[Saved entries]
---+---
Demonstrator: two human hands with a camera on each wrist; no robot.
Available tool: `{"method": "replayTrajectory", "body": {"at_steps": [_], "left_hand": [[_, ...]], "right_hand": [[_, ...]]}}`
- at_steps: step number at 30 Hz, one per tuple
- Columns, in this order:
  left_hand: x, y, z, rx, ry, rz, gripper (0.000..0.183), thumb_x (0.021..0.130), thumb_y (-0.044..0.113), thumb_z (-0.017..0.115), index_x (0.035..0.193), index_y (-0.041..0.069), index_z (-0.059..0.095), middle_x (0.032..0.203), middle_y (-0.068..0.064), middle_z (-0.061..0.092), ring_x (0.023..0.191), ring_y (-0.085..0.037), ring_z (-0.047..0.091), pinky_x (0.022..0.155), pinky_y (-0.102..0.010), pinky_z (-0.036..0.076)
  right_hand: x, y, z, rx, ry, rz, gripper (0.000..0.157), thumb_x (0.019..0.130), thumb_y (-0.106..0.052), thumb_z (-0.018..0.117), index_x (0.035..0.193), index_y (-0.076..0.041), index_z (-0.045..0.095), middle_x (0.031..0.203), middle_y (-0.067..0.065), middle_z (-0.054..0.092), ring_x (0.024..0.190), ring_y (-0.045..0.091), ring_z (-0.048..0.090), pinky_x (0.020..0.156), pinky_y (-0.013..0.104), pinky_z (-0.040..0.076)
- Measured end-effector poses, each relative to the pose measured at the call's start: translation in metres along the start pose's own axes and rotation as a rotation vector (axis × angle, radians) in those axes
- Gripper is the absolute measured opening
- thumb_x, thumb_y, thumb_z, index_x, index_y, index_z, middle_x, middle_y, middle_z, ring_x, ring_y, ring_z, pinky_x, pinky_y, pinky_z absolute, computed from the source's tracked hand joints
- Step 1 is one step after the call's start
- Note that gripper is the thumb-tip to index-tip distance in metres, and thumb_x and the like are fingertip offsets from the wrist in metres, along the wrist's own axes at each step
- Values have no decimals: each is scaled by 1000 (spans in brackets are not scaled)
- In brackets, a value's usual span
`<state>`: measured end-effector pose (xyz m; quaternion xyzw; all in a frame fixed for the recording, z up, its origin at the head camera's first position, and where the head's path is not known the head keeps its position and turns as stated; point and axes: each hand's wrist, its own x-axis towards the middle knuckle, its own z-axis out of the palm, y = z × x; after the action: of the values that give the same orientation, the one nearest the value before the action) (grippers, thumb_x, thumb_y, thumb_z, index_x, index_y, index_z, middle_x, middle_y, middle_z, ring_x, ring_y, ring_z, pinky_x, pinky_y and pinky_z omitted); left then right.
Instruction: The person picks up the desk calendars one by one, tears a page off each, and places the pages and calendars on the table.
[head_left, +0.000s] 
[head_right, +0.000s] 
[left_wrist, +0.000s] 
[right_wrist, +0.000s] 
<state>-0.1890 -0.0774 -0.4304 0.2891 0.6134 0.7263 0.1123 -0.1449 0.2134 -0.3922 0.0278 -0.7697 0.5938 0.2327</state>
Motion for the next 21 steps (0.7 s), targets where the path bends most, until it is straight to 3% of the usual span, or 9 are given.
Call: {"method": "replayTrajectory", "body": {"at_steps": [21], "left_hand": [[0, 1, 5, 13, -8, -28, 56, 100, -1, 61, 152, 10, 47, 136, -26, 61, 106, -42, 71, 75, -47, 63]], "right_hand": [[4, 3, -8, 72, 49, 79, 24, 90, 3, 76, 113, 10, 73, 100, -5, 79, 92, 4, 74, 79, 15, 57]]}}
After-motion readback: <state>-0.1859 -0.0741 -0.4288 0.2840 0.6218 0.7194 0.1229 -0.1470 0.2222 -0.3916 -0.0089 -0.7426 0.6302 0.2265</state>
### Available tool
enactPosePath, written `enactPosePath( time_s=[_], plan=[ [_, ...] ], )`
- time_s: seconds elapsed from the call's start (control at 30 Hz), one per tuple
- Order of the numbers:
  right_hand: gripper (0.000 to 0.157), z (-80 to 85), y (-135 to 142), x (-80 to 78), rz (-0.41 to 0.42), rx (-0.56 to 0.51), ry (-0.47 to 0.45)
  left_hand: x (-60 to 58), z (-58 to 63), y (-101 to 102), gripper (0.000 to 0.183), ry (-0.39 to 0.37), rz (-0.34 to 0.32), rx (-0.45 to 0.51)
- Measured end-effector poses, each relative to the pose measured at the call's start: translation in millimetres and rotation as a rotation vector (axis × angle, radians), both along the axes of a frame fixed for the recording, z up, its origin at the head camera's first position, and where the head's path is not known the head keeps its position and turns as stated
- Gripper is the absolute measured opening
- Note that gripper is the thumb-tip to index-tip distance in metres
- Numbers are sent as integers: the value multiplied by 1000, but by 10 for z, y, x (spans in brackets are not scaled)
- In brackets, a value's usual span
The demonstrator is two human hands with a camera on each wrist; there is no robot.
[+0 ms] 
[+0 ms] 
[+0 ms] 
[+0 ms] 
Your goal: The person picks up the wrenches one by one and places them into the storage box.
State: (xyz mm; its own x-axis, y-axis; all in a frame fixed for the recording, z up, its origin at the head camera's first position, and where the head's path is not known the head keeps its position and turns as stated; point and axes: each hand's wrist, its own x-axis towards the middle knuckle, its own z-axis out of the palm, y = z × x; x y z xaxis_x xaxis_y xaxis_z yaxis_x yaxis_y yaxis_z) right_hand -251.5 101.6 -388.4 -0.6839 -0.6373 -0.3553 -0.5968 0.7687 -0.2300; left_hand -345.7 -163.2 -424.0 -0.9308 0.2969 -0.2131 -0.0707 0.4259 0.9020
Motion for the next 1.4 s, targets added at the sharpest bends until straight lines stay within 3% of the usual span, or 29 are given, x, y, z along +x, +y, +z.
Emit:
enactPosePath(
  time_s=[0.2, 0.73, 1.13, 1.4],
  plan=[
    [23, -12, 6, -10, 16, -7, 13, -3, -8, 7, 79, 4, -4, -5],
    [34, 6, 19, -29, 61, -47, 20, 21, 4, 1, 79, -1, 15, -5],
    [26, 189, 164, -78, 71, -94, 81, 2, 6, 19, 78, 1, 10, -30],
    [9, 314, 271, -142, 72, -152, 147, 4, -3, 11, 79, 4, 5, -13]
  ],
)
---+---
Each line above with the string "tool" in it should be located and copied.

Available tool: `{"method": "replayTrajectory", "body": {"at_steps": [_], "left_hand": [[_, ...]], "right_hand": [[_, ...]]}}`
### Available tool

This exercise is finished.